┌─ PROVIDED DATA

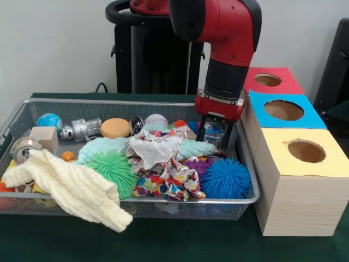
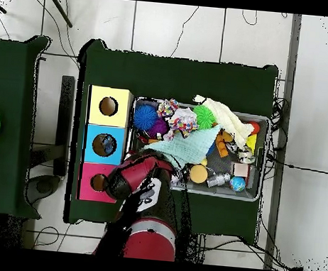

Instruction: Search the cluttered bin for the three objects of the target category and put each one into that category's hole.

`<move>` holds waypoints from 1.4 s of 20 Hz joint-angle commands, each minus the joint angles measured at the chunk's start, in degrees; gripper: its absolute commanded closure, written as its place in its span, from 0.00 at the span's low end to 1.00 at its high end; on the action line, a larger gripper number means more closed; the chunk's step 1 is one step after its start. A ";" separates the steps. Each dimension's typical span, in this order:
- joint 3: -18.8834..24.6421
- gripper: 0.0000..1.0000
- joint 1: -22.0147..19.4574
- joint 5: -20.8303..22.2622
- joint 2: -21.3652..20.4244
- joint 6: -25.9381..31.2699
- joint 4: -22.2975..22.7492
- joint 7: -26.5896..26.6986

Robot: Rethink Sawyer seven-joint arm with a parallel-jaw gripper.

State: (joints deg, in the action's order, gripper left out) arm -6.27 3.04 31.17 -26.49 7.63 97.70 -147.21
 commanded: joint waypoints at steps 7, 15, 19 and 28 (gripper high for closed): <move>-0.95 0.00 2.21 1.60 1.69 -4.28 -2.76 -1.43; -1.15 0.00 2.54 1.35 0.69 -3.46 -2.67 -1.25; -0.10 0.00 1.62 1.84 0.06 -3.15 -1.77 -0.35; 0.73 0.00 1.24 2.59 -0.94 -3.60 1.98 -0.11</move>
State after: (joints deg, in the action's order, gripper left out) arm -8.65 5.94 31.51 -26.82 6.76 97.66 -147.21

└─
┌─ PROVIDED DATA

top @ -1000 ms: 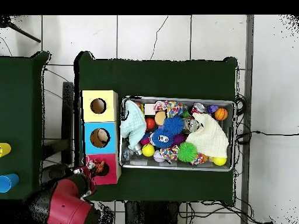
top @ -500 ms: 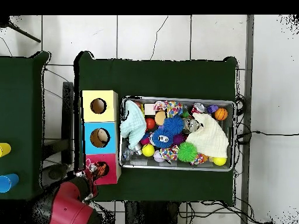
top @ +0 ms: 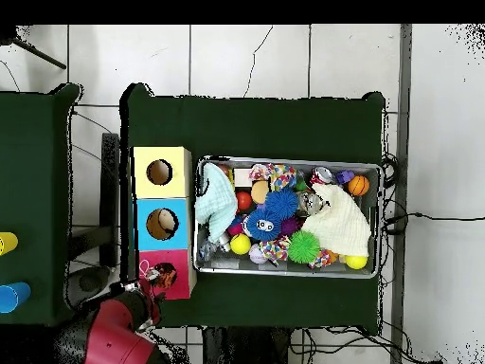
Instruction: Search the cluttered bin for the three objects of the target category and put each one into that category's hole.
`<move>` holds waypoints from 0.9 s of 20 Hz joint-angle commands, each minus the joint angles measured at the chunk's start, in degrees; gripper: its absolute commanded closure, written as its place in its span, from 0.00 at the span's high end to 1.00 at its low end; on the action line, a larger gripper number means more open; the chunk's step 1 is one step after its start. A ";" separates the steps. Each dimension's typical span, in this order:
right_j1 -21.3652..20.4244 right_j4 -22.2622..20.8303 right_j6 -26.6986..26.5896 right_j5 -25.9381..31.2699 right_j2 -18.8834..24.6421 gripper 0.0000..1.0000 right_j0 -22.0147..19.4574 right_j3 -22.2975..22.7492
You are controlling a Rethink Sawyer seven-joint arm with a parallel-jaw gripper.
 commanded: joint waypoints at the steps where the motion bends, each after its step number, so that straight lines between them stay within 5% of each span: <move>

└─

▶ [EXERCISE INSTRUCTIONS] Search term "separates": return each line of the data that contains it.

▶ [EXERCISE OUTPUT]
`<move>` holds waypoints from 1.4 s of 20 Hz joint-angle commands, each minus the joint angles measured at the chunk's start, in degrees; gripper: its absolute commanded closure, written as its place in its span, from 0.00 at the span's low end to 1.00 at its high end; on the action line, a larger gripper number means more closed; the chunk's step 1 is one step after its start. A ";" separates the steps. Each dimension's typical span, in this order:
`<move>` holds waypoints from 0.9 s of 20 Hz joint-angle commands, each minus the joint angles measured at the chunk's start, in degrees; gripper: its absolute commanded closure, written as its place in its span, from 0.00 at the span's high end to 1.00 at its low end; on the action line, a larger gripper number means more open; the chunk's step 1 is one step after its start. A ";" separates the steps. Each dimension's typical span, in this order:

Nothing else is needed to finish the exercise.